Invasão russa da Ucrânia continua a dividir os países africanos
Um ano após a Rússia ter invadido a Ucrânia, a opinião, entre os países africanos, sobre a guerra parece não se ter alterado muito.
Na última, quinta-feira, dia 23, trinta países – apenas mais dois do que no ano passado – votaram a favor de uma resolução da Assembleia Geral da ONU que condenava a Rússia, apoiava a integridade territorial da Ucrânia e apelava à paz.
Madagáscar e o Sul do Sudão, que se abstiveram ambos numa resolução semelhante no ano passado, votaram a favor desta vez. Marrocos, que também não votou em 2022, desta vez votou a favor da resolução.
As nações africanas foram responsáveis por quase metade das abstenções. O Gabão, que alterou o seu voto, deixando de ser a favor da resolução pró-Ucrânia no ano passado, foi dos 15 países africanos que se abstiveram.
Oficialmente, estes países dizem que a sua posição não está alinhada nem com a da Rússia nem com a da Ucrânia, apoiada pelo Ocidente.

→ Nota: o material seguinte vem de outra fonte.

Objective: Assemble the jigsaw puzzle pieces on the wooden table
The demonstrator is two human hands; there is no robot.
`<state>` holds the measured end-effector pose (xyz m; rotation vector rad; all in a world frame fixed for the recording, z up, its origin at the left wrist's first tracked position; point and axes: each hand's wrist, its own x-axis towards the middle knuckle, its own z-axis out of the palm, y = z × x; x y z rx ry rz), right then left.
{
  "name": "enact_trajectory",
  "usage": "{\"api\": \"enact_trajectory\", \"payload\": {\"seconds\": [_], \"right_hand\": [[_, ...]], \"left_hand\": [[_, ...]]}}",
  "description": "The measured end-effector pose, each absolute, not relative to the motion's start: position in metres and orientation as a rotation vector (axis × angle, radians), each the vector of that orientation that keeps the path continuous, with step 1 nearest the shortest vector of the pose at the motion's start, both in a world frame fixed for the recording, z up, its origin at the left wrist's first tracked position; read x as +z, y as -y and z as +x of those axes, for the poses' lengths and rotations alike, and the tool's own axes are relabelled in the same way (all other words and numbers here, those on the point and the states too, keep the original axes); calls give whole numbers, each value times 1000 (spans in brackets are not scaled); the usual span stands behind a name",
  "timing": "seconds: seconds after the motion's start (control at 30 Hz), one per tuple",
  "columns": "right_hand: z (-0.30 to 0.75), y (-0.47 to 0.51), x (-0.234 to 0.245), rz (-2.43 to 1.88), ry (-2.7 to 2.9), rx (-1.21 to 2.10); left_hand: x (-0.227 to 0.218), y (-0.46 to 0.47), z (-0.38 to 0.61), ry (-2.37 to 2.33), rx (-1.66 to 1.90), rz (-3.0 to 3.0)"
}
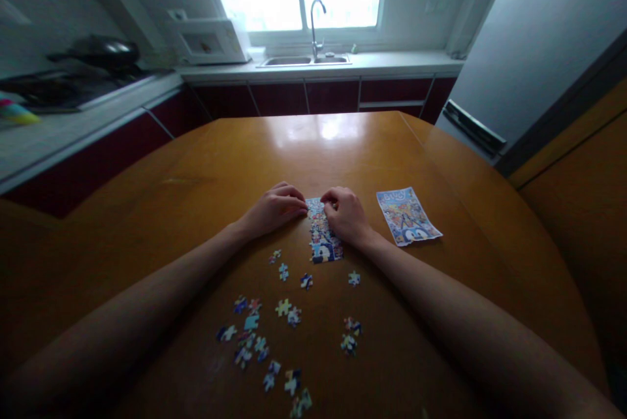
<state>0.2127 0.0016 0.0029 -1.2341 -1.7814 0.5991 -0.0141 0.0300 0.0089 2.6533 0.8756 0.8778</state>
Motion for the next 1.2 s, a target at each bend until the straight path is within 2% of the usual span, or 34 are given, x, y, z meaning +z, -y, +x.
{"api": "enact_trajectory", "payload": {"seconds": [0.3, 0.57, 0.83, 1.2], "right_hand": [[213, -3, 2, -1212, 1748, 609], [214, -4, 0, -1207, 1732, 619], [215, -4, 0, -1213, 1705, 631], [216, -6, -3, -1201, 1659, 654]], "left_hand": [[8, -31, -17, -1017, 1030, 2666], [7, -28, -17, -993, 895, 2765], [6, -29, -17, -1017, 1022, 2728], [6, -27, -16, -978, 921, 2761]]}}
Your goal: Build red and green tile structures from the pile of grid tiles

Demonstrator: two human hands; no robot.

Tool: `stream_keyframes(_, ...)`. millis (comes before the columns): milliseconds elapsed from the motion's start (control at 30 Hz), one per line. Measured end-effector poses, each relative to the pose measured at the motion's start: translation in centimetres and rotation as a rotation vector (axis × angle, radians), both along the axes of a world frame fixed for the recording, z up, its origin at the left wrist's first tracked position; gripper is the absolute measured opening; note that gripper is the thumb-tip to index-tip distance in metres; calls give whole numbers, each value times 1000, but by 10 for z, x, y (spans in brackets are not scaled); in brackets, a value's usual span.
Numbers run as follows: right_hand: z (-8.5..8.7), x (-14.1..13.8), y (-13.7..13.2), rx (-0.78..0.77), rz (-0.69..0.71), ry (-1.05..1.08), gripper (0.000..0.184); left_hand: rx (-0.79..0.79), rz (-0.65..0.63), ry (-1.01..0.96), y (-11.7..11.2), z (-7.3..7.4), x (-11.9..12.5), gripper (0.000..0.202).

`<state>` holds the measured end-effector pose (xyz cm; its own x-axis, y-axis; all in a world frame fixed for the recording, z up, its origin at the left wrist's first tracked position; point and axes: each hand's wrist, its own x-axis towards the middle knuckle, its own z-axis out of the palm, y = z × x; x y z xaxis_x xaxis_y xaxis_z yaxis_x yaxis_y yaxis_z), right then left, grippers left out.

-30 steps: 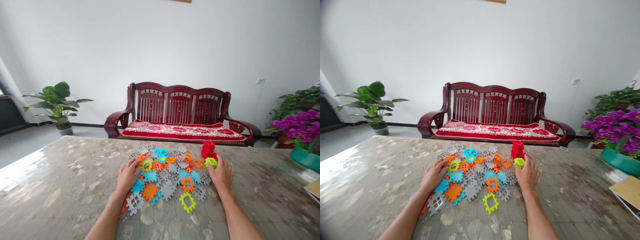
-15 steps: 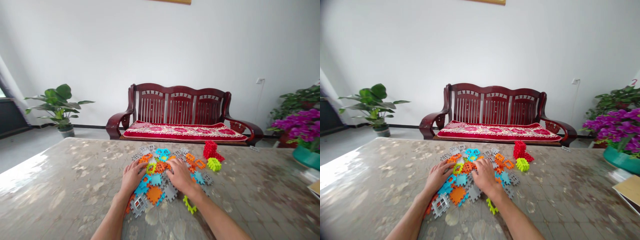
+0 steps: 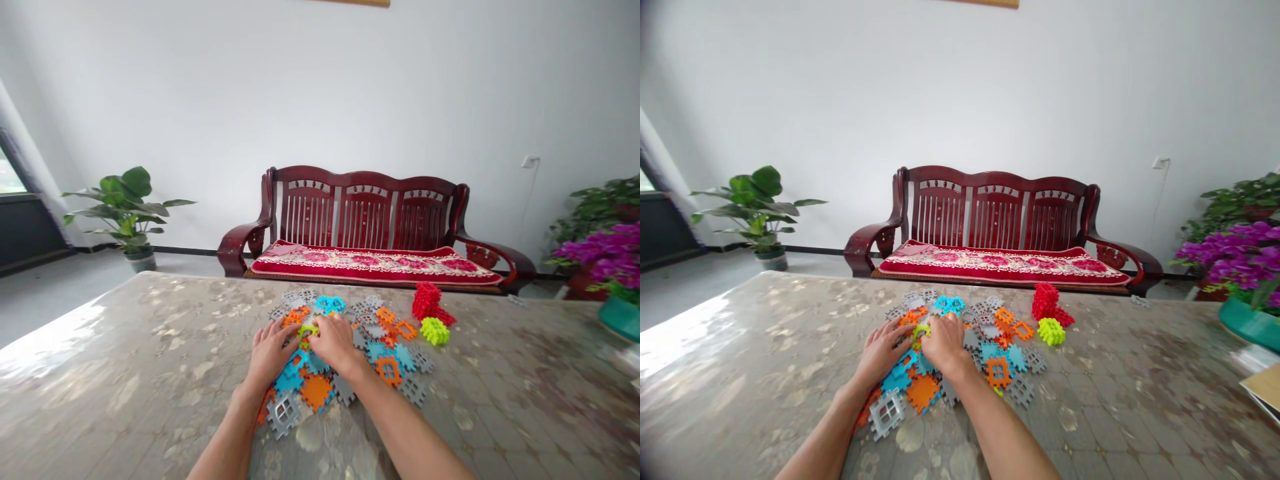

Apesar de um aumento do envolvimento e das visitas de altos funcionários de países ocidentais, bem como de ministros dos negócios estrangeiros ucranianos e russos durante o ano passado, a sua posição não se alterou.
Na véspera da última assembleia da ONU, o Presidente da Ucrânia, Volodymyr Zelensky, falou com o seu homólogo ugandês, Yoweri Museveni, mas essa intervenção de última hora acabou por não influenciar a votação deste país. A Namíbia, que acolheu na semana passada a primeira-dama dos EUA, Jill Biden, na sua primeira viagem a África, também não se deixou influenciar.
“Não é como carregar num interruptor de luz”, disse o Secretário de Estado norte-americano, Antony Blinken, ao “The Atlantic”, reconhecendo o desafio diplomático que o Ocidente enfrenta para que os países africanos apoiem a Ucrânia na guerra com a Rússia. Blinker, todavia, manifestou optimismo, a afirmar que a África do Sul – que actualmente a efectuar exercícios militares conjuntos de 10 dias com a China e a Rússia em seu território – estava a fazer “uma lenta trajectória” para se afastar da Rússia.
As autoridades sul-africanas negaram imediatamente que os exercícios militares tivessem sido provocatoriamente marcados para coincidir com o primeiro aniversário da invasão russa da Ucrânia, em 24 de Fevereiro.
Porque os laços com a Rússia são fortes em algumas partes de África
Alguns países africanos tiveram uma relação de décadas com a União Soviética. Após o seu colapso, em 1991, os laços prosseguiram com a sua sucessora natural, a Rússia, com muitos líderes independentistas africanos a afirmar que os fornecimentos de armas e o treino militar eram fundamentais para ajudar na luta contra o domínio das minorias brancas e o colonialismo.
Na África do Sul, durante a luta contra o apartheid, o governo dos EUA designou o Congresso Nacional Africano (ANC) – actual partido no poder – como um grupo terrorista. Apesar de ter ganho um Prémio Nobel da Paz em 1993, juntamente com o último líder do apartheid, Frederik de Klerk, e de se ter tornado o primeiro presidente negro do país de 1994 a 1999, Mandela permaneceu na lista de vigilância do terrorismo dos EUA até a mesma ser revista, em 2008.
Infelizmente, os Estados Unidos foram demasiado solidários para com o regime do apartheid, para que a história se apague do dia para a noite”, disse Blinken ao “The Atlantic”.
Mas o passado colonial não explica inteiramente a relação actual, pelo menos para alguns países. Nações como a Eritreia e ultimamente o Mali – ambas largamente isoladas da comunidade internacional – encontraram na Rússia um aliado. Estes países, recentemente visitados pelo Ministro dos Negócios Estrangeiros russo, Sergei Lavrov, votaram ambos contra a resolução pró-Ucrânia da ONU.
Também os líderes militares do Mali ordenaram, no ano passado, que todas as tropas francesas abandonassem o país, e convidaram o Grupo de mercenários russos Wagner a substituí-las para ajudar a combater a insurreição islamista no país.
Sete outros países africanos – Senegal, Tanzânia, Guiné-Equatorial, Burquina Faso, ESwatini (ex-Suazilândia), Guiné-Bissau e Camarões – não expressaram qualquer sentido de voto. Os três primeiros abstiveram-se no ano passado.
Não é possível generalizar a reacção e o sentimento de um continente com mais de 50 países. Cada um tem as suas próprias razões para votar desta ou daquela forma. E, embora o voto não seja juridicamente vinculativo, continuará sem dúvida a moldar alianças geopolíticas nos próximos tempos.